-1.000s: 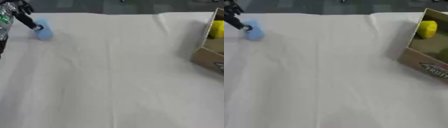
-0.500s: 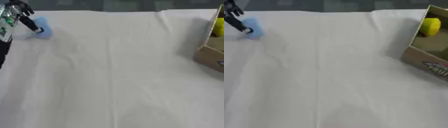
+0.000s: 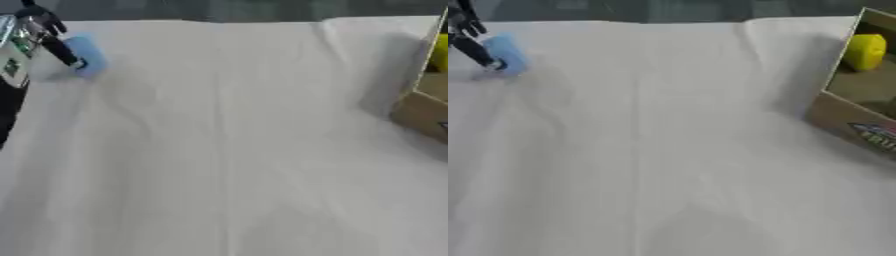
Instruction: Pick up the objects with one hand, pass them to the other hand, and then place them into the box on the other side of the table.
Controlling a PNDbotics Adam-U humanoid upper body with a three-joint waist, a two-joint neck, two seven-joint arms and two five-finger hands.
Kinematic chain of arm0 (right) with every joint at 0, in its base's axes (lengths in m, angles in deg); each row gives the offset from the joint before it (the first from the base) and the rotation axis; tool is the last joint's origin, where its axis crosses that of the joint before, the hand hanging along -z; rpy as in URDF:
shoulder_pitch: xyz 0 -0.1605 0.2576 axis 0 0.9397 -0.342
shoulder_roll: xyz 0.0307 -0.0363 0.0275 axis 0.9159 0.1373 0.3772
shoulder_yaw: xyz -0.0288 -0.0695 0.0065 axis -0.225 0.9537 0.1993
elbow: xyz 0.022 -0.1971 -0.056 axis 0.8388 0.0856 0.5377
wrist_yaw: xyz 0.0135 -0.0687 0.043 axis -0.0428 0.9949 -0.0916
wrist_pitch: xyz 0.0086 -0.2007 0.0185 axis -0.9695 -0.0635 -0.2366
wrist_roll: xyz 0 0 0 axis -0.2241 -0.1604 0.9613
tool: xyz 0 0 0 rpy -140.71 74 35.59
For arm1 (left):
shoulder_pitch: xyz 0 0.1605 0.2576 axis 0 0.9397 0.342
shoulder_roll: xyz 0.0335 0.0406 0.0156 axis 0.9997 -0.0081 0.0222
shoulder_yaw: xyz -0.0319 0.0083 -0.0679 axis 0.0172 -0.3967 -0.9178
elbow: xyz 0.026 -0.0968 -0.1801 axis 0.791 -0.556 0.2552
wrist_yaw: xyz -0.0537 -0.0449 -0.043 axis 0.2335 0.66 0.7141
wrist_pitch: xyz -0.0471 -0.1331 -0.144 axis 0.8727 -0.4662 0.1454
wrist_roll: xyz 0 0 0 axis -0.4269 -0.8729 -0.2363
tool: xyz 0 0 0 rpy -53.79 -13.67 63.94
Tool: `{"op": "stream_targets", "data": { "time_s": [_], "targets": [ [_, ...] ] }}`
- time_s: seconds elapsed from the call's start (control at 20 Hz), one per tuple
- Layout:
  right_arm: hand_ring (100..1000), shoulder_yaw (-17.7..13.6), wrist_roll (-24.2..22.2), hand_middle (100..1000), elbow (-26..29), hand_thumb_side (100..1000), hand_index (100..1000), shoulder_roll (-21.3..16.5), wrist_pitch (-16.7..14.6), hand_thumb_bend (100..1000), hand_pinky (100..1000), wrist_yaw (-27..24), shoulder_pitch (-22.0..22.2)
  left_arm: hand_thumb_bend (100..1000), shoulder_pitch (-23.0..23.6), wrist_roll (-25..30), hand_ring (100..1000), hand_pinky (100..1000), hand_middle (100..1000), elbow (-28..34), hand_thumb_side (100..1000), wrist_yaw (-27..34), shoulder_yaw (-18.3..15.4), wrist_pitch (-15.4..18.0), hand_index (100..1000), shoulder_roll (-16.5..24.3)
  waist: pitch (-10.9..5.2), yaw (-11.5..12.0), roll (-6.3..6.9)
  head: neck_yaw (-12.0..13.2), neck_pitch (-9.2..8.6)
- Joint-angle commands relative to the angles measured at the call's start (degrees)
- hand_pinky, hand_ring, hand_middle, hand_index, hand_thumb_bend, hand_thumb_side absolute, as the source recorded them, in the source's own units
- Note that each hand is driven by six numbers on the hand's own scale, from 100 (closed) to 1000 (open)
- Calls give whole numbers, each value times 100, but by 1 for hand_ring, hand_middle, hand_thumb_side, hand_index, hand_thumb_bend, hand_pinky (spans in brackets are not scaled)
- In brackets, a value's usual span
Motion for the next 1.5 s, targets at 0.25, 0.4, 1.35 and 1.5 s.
{"op": "stream_targets", "data": {
  "time_s": [0.25,0.4,1.35,1.5],
  "targets": [
    [790,-73,-43,879,32,605,886,-115,-8,100,981,56,-88,475,-47,-87,859,860,758,-37,100,214,-81,-21,811,179,15,-60,80,70,-89],
    [791,-74,-55,880,28,606,886,-109,-7,100,981,54,-85,453,-44,-79,841,844,724,-61,100,219,-72,-36,780,172,18,-64,87,67,-76],
    [791,-72,-63,882,2,590,887,-144,-2,100,981,-49,-45,338,-53,-225,650,737,505,539,100,421,189,110,565,204,-224,30,45,-45,107],
    [791,-70,-50,882,-5,587,887,-157,5,100,981,-77,-23,318,-21,-136,636,728,495,787,100,533,284,177,556,247,-295,83,23,-59,151]
  ]
}}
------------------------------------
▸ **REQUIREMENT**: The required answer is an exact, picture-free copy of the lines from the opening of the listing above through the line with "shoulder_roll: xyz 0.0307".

▸ **TASK ANSWER**:
-1.000s: 
-0.500s: 
+0.000s: 
Instruction: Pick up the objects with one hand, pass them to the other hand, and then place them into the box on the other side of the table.
Controlling a PNDbotics Adam-U humanoid upper body with a three-joint waist, a two-joint neck, two seven-joint arms and two five-finger hands.
Kinematic chain of arm0 (right) with every joint at 0, in its base's axes (lengths in m, angles in deg); each row gives the offset from the joint before it (the first from the base) and the rotation axis; tool is the last joint's origin, where its axis crosses that of the joint before, the hand hanging along -z; rpy as in URDF:
shoulder_pitch: xyz 0 -0.1605 0.2576 axis 0 0.9397 -0.342
shoulder_roll: xyz 0.0307 -0.0363 0.0275 axis 0.9159 0.1373 0.3772

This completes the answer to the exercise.